» Prompt
In the entries below, find every line with the string "pixels" and copy it.

» Provided records
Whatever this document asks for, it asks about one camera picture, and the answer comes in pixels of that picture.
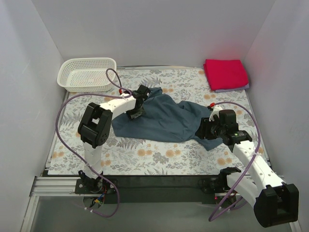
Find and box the dark teal t shirt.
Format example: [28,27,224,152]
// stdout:
[112,87,223,151]

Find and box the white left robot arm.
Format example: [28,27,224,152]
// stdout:
[78,85,151,193]

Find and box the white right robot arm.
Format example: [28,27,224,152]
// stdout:
[196,105,299,228]

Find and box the floral patterned table mat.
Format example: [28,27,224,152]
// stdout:
[46,68,257,175]

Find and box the folded lavender t shirt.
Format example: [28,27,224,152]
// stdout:
[211,82,250,93]

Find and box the folded red t shirt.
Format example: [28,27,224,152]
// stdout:
[203,59,249,87]

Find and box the white perforated plastic basket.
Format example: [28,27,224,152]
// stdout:
[57,58,116,92]

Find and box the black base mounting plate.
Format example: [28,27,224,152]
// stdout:
[74,175,239,205]

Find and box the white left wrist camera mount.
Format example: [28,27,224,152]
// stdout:
[119,89,132,99]

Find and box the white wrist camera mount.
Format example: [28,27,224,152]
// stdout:
[119,89,132,99]
[209,102,222,121]

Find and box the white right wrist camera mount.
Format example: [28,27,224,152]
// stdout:
[209,102,222,121]

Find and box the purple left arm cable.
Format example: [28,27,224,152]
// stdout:
[55,68,121,218]

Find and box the aluminium frame rail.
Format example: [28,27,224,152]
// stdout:
[21,168,241,232]

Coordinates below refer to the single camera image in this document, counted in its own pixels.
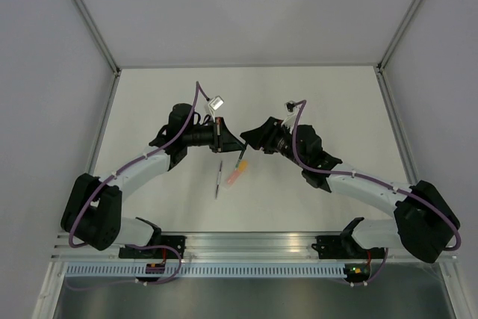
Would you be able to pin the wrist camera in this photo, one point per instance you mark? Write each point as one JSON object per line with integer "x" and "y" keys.
{"x": 292, "y": 109}
{"x": 213, "y": 104}

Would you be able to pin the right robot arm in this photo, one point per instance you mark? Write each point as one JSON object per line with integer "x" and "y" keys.
{"x": 419, "y": 219}

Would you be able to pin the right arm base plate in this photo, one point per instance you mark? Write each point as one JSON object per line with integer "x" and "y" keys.
{"x": 335, "y": 247}

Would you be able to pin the aluminium frame rail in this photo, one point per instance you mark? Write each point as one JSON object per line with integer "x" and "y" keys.
{"x": 234, "y": 247}

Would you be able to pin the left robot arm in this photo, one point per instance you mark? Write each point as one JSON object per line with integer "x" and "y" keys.
{"x": 93, "y": 213}

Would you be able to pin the white slotted cable duct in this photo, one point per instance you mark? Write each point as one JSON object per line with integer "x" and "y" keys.
{"x": 207, "y": 270}

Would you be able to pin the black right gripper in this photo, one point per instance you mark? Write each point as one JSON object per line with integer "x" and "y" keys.
{"x": 265, "y": 134}

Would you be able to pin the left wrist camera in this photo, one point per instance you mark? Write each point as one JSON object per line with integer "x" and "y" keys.
{"x": 213, "y": 104}

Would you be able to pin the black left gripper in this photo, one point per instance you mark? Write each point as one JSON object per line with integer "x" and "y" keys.
{"x": 225, "y": 142}

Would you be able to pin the pink highlighter pen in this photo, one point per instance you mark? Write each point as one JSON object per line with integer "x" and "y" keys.
{"x": 235, "y": 175}

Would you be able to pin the purple marker pen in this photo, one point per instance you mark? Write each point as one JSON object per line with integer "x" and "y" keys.
{"x": 218, "y": 181}

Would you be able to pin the green pen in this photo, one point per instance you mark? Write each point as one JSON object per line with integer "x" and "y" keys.
{"x": 240, "y": 158}

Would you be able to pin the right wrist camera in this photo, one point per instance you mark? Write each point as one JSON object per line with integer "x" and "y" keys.
{"x": 292, "y": 109}

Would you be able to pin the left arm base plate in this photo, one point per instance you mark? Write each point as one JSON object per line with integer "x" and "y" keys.
{"x": 177, "y": 242}

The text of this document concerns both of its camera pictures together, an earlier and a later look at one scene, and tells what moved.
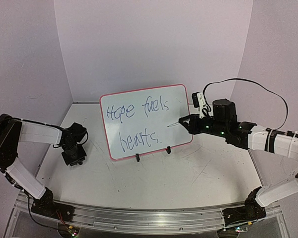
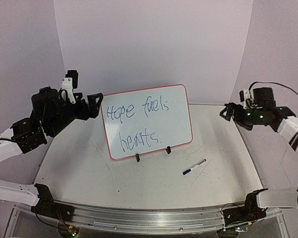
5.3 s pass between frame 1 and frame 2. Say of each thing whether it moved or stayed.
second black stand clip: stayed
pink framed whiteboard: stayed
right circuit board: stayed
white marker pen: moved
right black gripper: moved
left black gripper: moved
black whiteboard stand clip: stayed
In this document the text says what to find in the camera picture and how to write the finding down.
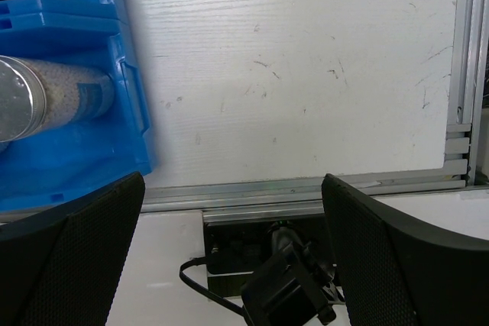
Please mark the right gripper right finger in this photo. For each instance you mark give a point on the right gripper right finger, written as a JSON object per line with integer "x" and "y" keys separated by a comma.
{"x": 396, "y": 269}

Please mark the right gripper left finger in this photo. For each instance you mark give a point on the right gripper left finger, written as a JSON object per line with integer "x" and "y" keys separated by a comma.
{"x": 62, "y": 266}

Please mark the silver-lid white jar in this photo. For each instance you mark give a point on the silver-lid white jar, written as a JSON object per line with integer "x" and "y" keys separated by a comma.
{"x": 38, "y": 96}

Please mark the blue three-compartment plastic bin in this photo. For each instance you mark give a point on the blue three-compartment plastic bin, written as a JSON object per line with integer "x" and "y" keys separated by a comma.
{"x": 64, "y": 164}

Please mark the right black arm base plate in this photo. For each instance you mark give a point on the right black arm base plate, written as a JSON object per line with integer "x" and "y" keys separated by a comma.
{"x": 263, "y": 254}

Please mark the aluminium table frame rail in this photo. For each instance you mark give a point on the aluminium table frame rail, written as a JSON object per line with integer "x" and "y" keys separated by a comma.
{"x": 254, "y": 101}

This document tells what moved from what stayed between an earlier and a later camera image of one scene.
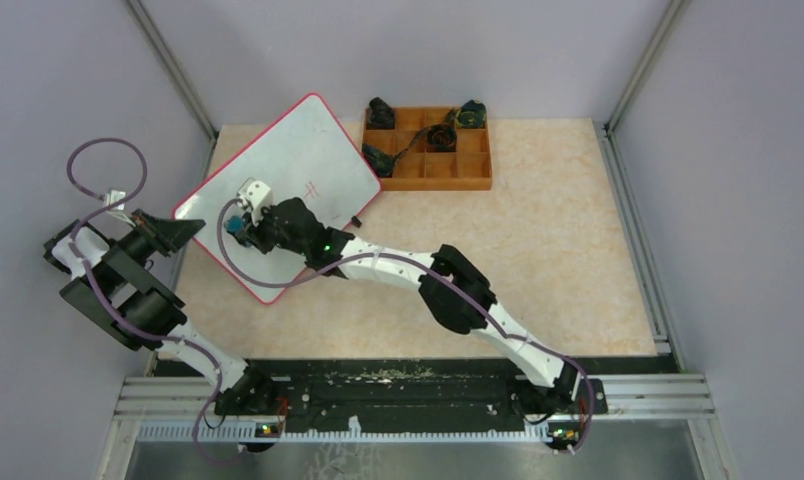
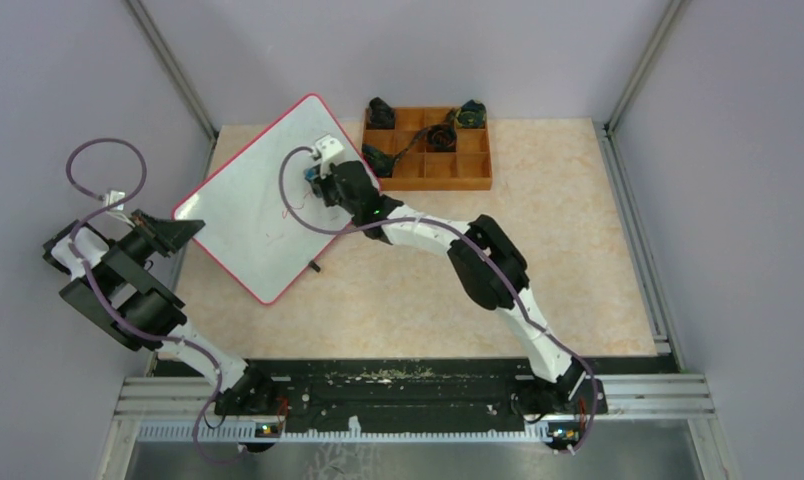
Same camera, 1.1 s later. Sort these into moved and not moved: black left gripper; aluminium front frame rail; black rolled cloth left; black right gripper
Moved: black right gripper
Not moved: aluminium front frame rail; black left gripper; black rolled cloth left
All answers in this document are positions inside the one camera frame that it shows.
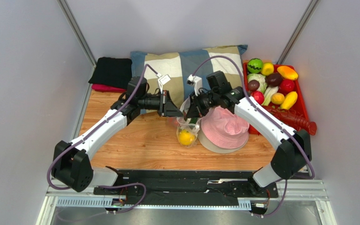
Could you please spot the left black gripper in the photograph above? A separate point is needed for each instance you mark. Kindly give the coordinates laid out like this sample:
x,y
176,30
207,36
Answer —
x,y
168,109

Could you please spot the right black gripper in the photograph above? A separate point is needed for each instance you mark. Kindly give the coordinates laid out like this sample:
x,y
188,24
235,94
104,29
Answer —
x,y
195,104

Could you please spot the clear dotted zip bag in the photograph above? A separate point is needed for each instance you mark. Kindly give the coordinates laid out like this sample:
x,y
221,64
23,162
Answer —
x,y
192,125

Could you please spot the yellow apple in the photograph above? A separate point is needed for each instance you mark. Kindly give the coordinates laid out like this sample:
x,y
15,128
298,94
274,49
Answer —
x,y
186,138

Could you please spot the purple onion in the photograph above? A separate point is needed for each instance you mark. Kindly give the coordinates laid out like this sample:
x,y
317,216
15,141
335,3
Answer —
x,y
253,85

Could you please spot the green watermelon ball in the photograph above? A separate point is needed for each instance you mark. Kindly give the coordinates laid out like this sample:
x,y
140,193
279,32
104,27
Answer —
x,y
255,65

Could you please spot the dark purple fruit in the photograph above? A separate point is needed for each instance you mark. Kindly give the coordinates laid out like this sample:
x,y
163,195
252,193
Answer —
x,y
274,80

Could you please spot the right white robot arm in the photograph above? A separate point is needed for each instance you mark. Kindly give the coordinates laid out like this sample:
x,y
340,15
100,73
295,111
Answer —
x,y
292,147

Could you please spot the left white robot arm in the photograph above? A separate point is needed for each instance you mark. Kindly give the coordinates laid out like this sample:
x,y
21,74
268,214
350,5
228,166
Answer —
x,y
71,164

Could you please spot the yellow lemon top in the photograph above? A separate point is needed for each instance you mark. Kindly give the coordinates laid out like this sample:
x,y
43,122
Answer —
x,y
267,69

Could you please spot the pink bucket hat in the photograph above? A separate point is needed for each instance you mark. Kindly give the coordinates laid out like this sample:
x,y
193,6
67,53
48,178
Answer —
x,y
223,132

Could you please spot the checkered blue beige pillow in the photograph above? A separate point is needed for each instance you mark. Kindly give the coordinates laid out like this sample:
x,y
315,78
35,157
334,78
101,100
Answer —
x,y
180,65

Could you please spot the red apple lower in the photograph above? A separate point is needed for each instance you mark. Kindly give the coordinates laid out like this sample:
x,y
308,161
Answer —
x,y
258,97

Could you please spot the black folded cloth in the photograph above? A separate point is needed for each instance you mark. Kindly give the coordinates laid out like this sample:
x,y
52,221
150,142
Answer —
x,y
112,72

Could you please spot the pink folded cloth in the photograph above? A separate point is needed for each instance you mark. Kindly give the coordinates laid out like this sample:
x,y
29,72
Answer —
x,y
105,88

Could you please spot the white radish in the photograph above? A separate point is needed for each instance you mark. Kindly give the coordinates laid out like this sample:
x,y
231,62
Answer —
x,y
269,92

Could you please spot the orange small fruit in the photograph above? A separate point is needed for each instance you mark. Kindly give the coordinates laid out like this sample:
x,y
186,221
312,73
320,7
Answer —
x,y
277,98

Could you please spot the red plastic tray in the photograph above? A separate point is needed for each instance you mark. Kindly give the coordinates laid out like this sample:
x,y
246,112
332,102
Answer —
x,y
299,107

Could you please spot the red tomato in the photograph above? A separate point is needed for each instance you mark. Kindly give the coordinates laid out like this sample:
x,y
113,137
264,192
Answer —
x,y
286,86

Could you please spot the yellow banana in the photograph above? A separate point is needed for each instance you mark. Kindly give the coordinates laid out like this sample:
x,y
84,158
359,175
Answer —
x,y
289,101

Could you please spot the orange yellow mango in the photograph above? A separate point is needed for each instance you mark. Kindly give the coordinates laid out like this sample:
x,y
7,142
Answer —
x,y
287,73

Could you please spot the red toy lobster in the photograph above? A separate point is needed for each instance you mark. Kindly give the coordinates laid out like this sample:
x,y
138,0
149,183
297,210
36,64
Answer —
x,y
292,119

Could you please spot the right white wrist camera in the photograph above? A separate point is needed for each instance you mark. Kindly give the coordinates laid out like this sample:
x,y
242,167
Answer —
x,y
196,83

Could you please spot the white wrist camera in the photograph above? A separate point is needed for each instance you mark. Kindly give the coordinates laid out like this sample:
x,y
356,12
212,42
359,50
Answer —
x,y
162,80
196,83

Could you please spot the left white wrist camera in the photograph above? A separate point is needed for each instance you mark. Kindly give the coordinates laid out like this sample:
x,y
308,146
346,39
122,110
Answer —
x,y
162,80

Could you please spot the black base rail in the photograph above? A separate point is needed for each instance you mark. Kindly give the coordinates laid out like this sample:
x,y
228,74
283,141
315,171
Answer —
x,y
188,188

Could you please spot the left aluminium frame post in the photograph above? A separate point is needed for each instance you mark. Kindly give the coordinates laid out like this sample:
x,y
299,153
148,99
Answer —
x,y
64,5

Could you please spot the aluminium frame post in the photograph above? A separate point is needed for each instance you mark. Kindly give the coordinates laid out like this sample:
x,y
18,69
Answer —
x,y
309,11
64,5

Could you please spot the right aluminium frame post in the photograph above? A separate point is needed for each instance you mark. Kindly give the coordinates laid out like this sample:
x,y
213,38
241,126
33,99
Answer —
x,y
309,11

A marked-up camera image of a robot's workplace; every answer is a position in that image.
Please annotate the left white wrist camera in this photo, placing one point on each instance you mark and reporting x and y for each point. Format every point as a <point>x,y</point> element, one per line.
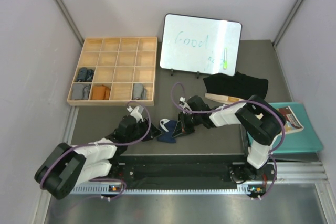
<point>136,112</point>

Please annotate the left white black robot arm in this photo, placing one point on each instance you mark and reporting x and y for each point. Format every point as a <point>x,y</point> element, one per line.
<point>68,166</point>

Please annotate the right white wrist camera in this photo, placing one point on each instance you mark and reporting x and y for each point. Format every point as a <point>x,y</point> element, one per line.
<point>182,103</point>

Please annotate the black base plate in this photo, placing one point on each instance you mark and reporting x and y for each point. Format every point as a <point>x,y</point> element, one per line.
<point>231,172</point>

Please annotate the small whiteboard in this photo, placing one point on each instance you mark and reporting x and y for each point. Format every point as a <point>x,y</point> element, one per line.
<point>196,44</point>

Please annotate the black underwear beige waistband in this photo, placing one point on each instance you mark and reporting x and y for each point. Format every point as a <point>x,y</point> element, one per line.
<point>239,86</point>

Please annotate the grey underwear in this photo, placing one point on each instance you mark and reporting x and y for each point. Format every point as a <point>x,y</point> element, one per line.
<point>139,92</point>

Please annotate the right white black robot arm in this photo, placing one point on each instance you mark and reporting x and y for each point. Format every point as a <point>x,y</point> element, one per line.
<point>259,119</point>

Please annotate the rolled orange cloth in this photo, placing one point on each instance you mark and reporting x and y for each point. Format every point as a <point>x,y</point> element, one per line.
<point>100,92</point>

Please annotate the navy blue white underwear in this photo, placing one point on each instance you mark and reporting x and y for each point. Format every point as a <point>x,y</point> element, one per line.
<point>167,127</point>

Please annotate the green marker pen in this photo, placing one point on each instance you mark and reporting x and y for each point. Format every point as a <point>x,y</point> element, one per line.
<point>225,59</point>

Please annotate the rolled grey cloth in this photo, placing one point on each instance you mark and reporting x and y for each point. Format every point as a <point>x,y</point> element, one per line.
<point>80,91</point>

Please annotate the yellow paperback book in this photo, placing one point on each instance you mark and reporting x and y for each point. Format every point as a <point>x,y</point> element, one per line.
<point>292,124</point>

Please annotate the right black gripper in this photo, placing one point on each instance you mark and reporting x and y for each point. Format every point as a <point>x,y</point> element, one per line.
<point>184,116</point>

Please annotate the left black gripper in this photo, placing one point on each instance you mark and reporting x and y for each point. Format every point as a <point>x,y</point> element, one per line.
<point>151,132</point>

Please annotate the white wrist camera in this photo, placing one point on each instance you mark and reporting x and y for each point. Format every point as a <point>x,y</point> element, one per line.
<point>136,112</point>
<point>182,103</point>

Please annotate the wooden compartment tray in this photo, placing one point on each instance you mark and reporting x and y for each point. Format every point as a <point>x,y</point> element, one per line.
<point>118,63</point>

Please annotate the rolled dark patterned socks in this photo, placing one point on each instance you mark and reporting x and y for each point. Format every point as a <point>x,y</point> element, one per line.
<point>85,75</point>

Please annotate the teal folder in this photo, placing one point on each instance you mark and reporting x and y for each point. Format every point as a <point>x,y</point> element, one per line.
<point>305,141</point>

» Solved problem
Whatever this document asks for, it asks about one camera picture, and the answer comes in pixels of that picture.
Coordinates below refer to the single camera image in this document, counted in its own pixels.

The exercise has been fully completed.